Ela obedeceu. Impotente por vontade própria, submissa porque assim desejava.
Percebeu que ele olhava entre suas pernas, podia ver a calcinha preta, as meias longas, as coxas, podia imaginar os cabelos, o sexo.
- Fique de pé!
Ela saltou da cadeira. Seu corpo custou a equilibrar-se, e viu que estava mais embriagada do que imaginara.
- Não me olhe. Abaixe a cabeça, respeite seu dono!
Antes que pudesse abaixar a cabeça, um chicote fino foi retirado da mala e estalou no ar - como se tivesse vida própria.
- Beba. Mantenha a cabeça baixa, mas beba.
Entornou mais um, dois, três copos de vodca. Agora não era apenas um teatro, mas a realidade da vida: não tinha controle. Sentia-se um objeto, um simples instrumento, e por incrível que pareça, aquela submissão lhe dava a sensação de completa liberdade. Não era mais a mestra, a que ensina, a que consola, a que escuta as confissões, a que excita; era apenas a menina do interior do Brasil, diante do poder gigantesco do homem.
-- Tire a roupa.
A ordem veio seca, sem desejo - e, no entanto, nada mais erótico. Mantendo a cabeça baixa em sinal de reverência, Maria desabotoou o vestido e deixou que escorregasse até o chão.
- Você não está se comportando bem, sabia?
De novo o chicote estalou no ar.
- Precisa ser castigada. Uma menina da sua idade, como ousa me contrariar? Você devia estar de joelhos diante de mim!
Maria fez menção de ajoelhar-se, mas o chicote a interrompeu; pela primeira vez tocava a sua carne - nas nádegas. Ardia, mas parecia não deixar marcas.
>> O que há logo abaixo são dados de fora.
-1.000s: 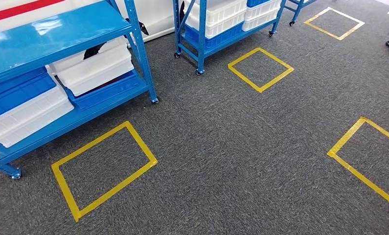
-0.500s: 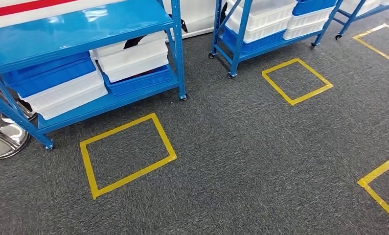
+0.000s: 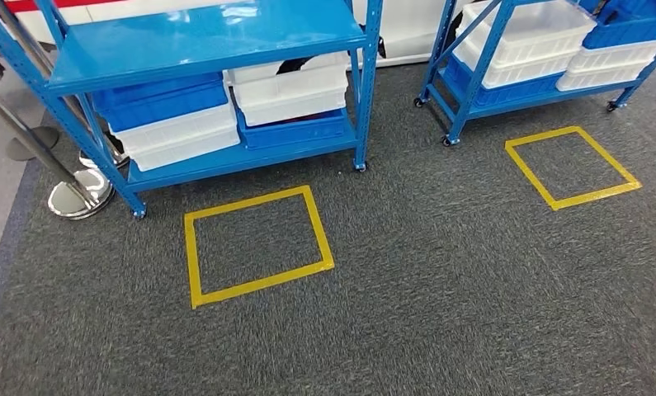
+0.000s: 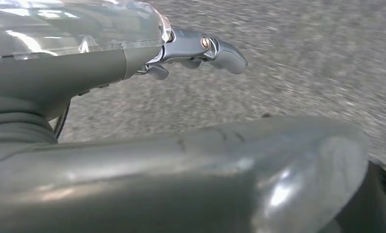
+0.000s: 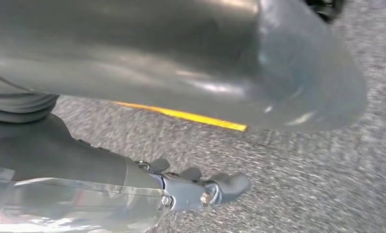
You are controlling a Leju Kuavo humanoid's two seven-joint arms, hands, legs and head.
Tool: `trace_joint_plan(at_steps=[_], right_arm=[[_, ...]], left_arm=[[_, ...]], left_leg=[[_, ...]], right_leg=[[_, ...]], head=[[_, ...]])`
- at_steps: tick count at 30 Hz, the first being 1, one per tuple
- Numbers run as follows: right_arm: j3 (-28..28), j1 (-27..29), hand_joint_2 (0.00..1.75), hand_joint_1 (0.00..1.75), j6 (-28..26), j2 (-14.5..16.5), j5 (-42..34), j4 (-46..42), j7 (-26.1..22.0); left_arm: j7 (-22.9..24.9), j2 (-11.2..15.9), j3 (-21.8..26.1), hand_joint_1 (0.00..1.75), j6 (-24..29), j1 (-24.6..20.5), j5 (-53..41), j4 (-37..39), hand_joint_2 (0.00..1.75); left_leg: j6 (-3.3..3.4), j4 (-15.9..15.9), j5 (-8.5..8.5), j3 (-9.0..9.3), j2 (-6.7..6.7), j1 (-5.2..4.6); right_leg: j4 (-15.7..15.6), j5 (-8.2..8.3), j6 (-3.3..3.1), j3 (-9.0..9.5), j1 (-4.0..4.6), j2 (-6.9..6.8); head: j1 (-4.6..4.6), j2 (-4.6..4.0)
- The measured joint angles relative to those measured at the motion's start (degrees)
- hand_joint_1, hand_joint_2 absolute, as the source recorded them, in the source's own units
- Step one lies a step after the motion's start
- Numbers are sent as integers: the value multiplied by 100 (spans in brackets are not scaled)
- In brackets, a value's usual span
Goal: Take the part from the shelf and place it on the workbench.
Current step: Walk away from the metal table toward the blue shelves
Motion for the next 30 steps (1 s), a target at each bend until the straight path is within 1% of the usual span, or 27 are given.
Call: trace_joint_plan(at_steps=[1,2,3,4,5,6,7,8,9,10,11,12,13,14,15,16,17,19,21,22,23,24,25,27,28,29,30], right_arm=[[27,5,0,0,2,13,35,0,48],[58,18,0,0,3,26,75,0,93],[87,43,0,0,2,35,110,0,126],[112,80,0,0,1,42,133,0,150],[133,125,0,0,1,43,147,0,168],[146,174,0,0,3,42,152,1,181],[155,220,0,0,8,41,152,1,195],[164,256,0,0,14,40,152,2,206],[174,279,0,0,20,40,152,2,213],[183,294,0,0,24,41,152,2,213],[190,305,0,0,25,42,146,2,205],[194,316,0,0,21,43,136,2,189],[195,329,0,0,11,43,119,3,161],[194,341,0,0,-2,43,89,3,123],[192,349,0,0,-16,43,54,3,77],[189,351,0,0,-33,43,17,4,29],[186,355,0,0,-48,43,-21,4,-18],[169,390,0,0,-80,35,-86,4,-96],[132,459,0,0,-109,28,-152,6,-142],[109,494,0,0,-128,28,-179,8,-151],[83,530,0,0,-153,24,-208,10,-148],[57,563,0,0,-185,17,-231,11,-138],[31,590,0,0,-224,6,-255,13,-128],[-19,635,0,0,-308,-23,-305,17,-95],[-46,644,0,0,-337,-34,-349,23,-74],[-86,644,0,0,-350,-39,-412,29,-49],[-138,639,0,0,-345,-39,-488,35,-25]], left_arm=[[78,10,2,0,35,14,-31,0,0],[144,14,1,0,65,35,-66,1,0],[199,16,-2,0,86,52,-102,2,0],[250,17,-6,0,99,60,-140,3,0],[299,15,-14,0,110,58,-176,4,0],[343,14,-26,0,116,50,-216,4,0],[389,10,-45,0,121,45,-247,5,0],[433,3,-68,0,124,51,-269,5,0],[474,-4,-94,0,124,66,-284,6,0],[517,-14,-120,0,124,82,-292,7,0],[554,-25,-144,0,123,92,-300,7,0],[585,-38,-171,0,121,93,-308,7,0],[618,-56,-201,0,111,88,-317,7,0],[653,-79,-237,0,93,86,-327,7,0],[695,-104,-277,0,69,90,-336,8,0],[745,-132,-319,0,40,101,-346,10,0],[798,-168,-364,0,11,117,-353,13,0],[928,-244,-461,0,-59,135,-365,22,0],[1068,-322,-590,0,-146,134,-371,28,0],[1130,-356,-666,0,-198,134,-374,31,0],[1194,-389,-751,0,-258,140,-375,36,0],[1255,-419,-836,0,-321,148,-375,42,0],[1318,-443,-922,0,-387,158,-375,49,0],[1438,-489,-1101,0,-512,180,-375,57,0],[1499,-504,-1191,0,-578,194,-375,58,0],[1565,-520,-1278,0,-645,212,-375,59,0],[1627,-531,-1361,0,-706,233,-375,59,0]], left_leg=[[-45,-13,16,-25,-66,10],[-79,-3,11,-41,-45,16],[-106,69,-41,-80,71,12],[-128,254,-162,-169,247,10],[-144,554,-338,-303,455,13],[-164,938,-537,-482,604,16],[-185,1309,-696,-652,675,26],[-202,1549,-765,-755,709,38],[-215,1579,-724,-753,731,46],[-217,1370,-582,-628,766,53],[-203,982,-388,-408,849,53],[-170,569,-241,-183,990,32],[-124,247,-140,-12,1100,9],[-78,64,-102,79,1175,-16],[-37,13,-114,90,1186,-40],[-1,0,-101,83,1112,-45],[31,-25,-84,95,1050,-28],[104,-91,-35,131,924,11],[152,-115,-2,132,794,29],[161,-113,5,119,717,29],[162,-109,8,111,631,29],[159,-101,8,109,541,31],[148,-86,5,109,454,38],[95,-25,-35,103,329,52],[54,20,-75,86,282,49],[14,49,-117,69,257,43],[-24,61,-154,57,233,38]], right_leg=[[-15,7,-33,0,-2,-65],[-43,20,-77,10,-4,-140],[-72,36,-124,23,-10,-218],[-99,46,-167,33,-13,-307],[-112,46,-203,41,-1,-403],[-114,37,-231,44,17,-499],[-111,26,-248,46,36,-601],[-109,16,-257,49,47,-694],[-106,5,-258,55,58,-778],[-101,-7,-250,66,63,-851],[-97,-24,-235,85,68,-920],[-91,-44,-214,107,80,-986],[-86,-63,-190,128,93,-1045],[-83,-79,-161,145,104,-1099],[-86,-88,-132,161,111,-1150],[-96,-93,-102,183,114,-1203],[-96,-108,-67,204,105,-1195],[77,-260,-6,161,83,-921],[687,-614,26,-123,61,-581],[1067,-780,34,-314,56,-528],[1349,-856,46,-463,48,-511],[1447,-816,60,-527,34,-506],[1322,-665,74,-487,13,-493],[627,-264,108,-193,-37,-433],[313,-149,100,-62,-47,-389],[111,-106,75,19,-45,-361],[42,-134,36,43,-30,-343]], head=[[0,0],[0,0],[-1,0],[-1,0],[-1,0],[-2,0],[-2,0],[-2,0],[-2,0],[-2,0],[-2,0],[-2,0],[-2,0],[-2,0],[-2,0],[-2,0],[-2,0],[-1,0],[-1,0],[0,0],[0,0],[0,0],[0,0],[0,0],[-1,0],[-1,0],[-2,0]])
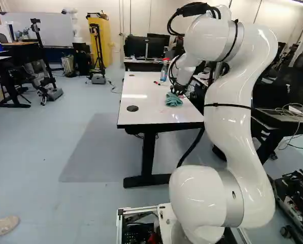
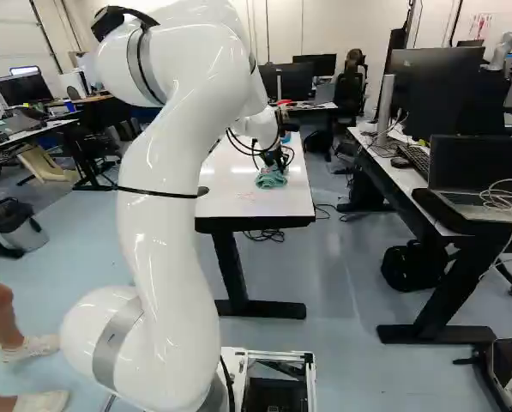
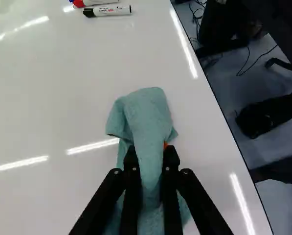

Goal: Clean the table with the green towel

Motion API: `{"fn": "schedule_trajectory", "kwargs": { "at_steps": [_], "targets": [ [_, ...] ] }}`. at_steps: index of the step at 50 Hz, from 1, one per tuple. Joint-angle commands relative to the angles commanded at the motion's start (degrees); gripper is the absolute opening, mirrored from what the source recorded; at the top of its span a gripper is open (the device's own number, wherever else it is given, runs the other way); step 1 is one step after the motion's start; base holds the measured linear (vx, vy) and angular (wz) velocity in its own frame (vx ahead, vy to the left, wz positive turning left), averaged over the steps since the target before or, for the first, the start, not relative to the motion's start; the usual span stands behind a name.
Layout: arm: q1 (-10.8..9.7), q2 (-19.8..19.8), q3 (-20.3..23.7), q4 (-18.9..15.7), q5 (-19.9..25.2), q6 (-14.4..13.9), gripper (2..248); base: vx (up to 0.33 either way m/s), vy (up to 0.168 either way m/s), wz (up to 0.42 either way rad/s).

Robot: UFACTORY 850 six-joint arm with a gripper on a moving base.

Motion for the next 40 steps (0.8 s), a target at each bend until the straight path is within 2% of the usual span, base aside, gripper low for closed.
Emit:
{"fn": "schedule_trajectory", "kwargs": {
  "at_steps": [25,35,40],
  "targets": [
    [3.5,1.71,2.34,0.0,0.0,0.0,47,0.0,0.0,0.0],
    [5.0,1.5,2.06,0.0,0.0,0.0,47,0.0,0.0,0.0],
    [5.12,1.35,1.85,0.0,0.0,0.0,47,0.0,0.0,0.0]
  ]
}}
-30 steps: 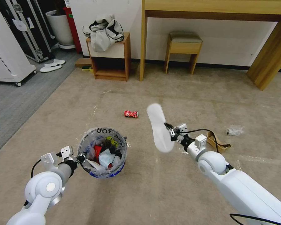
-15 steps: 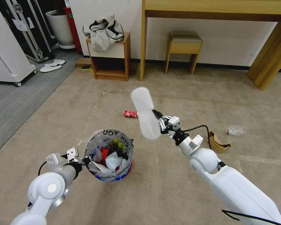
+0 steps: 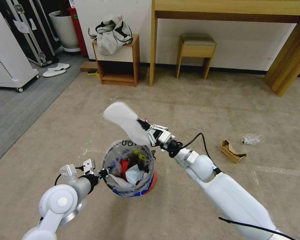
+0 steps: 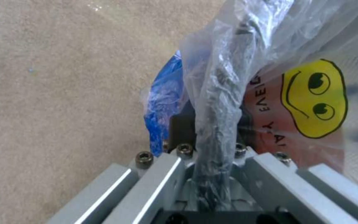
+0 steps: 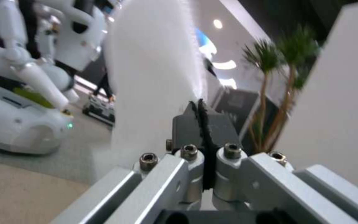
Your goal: Pick up the trash bin and place the garbage on the floor into it.
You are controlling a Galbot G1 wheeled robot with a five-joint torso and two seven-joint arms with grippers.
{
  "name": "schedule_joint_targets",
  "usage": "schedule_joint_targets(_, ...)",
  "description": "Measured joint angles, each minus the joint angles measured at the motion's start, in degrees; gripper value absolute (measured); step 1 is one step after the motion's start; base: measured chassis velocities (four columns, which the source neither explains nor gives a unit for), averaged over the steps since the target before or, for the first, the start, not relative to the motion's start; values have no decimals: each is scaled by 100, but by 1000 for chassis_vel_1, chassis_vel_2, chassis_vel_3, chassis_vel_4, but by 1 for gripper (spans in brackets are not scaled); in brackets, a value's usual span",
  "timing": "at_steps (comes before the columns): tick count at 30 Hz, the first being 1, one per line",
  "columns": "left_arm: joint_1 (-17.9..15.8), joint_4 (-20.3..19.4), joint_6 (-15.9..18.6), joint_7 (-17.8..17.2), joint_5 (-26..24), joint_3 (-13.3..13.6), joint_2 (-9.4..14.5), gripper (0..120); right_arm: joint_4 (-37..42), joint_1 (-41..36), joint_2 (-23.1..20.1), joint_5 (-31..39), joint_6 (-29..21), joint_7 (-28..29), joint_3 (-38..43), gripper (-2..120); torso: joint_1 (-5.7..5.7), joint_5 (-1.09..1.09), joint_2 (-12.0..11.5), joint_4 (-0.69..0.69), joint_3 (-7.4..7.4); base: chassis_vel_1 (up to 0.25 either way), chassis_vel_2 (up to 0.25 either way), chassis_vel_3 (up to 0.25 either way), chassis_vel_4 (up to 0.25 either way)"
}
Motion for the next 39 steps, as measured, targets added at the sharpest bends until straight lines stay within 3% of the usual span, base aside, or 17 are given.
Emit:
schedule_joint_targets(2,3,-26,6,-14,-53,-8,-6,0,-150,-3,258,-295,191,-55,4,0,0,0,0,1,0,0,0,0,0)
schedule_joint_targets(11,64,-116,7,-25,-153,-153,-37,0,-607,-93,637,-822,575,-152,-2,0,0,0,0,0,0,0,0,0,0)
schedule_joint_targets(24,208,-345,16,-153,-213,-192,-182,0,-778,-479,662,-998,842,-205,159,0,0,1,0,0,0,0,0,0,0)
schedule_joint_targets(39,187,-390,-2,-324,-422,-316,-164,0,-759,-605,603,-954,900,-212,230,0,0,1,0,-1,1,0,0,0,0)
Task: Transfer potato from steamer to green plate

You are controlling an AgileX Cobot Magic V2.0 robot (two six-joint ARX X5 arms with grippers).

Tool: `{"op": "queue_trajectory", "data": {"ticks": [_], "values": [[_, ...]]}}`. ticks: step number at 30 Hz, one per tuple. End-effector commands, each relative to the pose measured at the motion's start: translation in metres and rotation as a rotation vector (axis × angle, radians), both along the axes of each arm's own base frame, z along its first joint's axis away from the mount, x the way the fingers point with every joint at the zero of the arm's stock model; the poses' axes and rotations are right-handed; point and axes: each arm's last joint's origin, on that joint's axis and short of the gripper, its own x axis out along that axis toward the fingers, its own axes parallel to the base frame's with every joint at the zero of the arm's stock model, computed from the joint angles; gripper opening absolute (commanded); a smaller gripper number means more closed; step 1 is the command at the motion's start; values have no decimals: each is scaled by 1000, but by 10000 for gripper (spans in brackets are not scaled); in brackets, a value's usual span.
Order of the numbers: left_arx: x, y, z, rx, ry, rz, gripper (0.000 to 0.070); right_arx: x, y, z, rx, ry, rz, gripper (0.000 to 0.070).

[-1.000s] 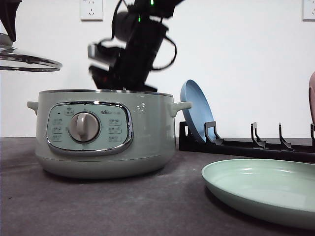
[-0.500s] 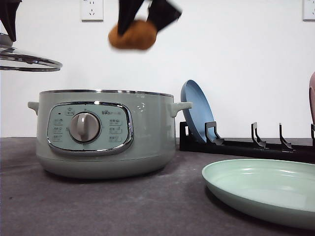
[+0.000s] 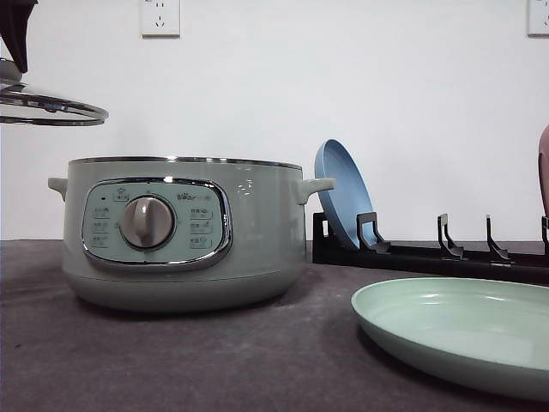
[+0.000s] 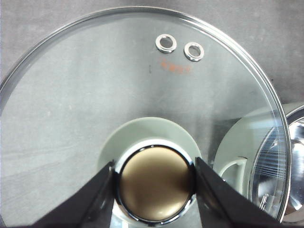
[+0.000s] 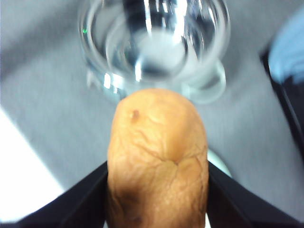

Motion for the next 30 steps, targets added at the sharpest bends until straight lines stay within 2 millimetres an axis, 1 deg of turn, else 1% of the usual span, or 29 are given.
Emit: {"op": "queue_trajectory", "data": {"ticks": [1,4,6,9,11,15,19,23,26,30], "values": [[-8,-1,18,9,-71,-4,0,-19,-16,-9,-34,66,-46,257],[-8,-1,18,9,-71,-5,0,-38,-34,-24,-3,68,-109,257],[-8,-1,18,9,-71,-5,0,-47,-42,-34,38,54,-148,257],[-8,-1,18,8,-72,-5,0,-54,-49,-54,106,30,-201,257],[-8,-1,18,7,-72,-4,0,-56,-51,-70,136,23,-234,257],[-8,-1,18,6,-72,-2,0,-51,-50,-105,143,43,-315,257],[-8,-1,18,4,-72,0,0,-40,-44,-146,132,109,-377,257],[-8,-1,18,4,-72,1,0,-29,-39,-181,137,161,-449,257],[-7,-1,18,4,-73,1,0,-21,-37,-205,109,165,-500,257],[-7,-1,17,4,-72,1,0,-14,-37,-232,86,203,-519,257]]}}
- Eu não disse para ajoelhar-se. Disse?
- Não.
Outra vez o chicote tocou suas nádegas.
- Diga: "Não, meu senhor."
E mais uma chibatada. Mais ardor. Por uma fração de segundo ela pensou que podia parar com aquilo tudo imediatamente; ou podia escolher ir até o fim, não pelo dinheiro, mas pelo que ele dissera na primeira vez - um ser humano só se conhece quando vai até seus limites.
E aquilo era novo; era a aventura, podia decidir mais tarde se gostaria de continuar, mas naquele instante ela deixou de ser a moça que tinha três objetivos na vida, que estava ganhando dinheiro com seu corpo, que conhecera um homem com uma lareira e histórias interessantes para contar. Ali ela não era ninguém - e por não ser ninguém, era tudo que sonhava.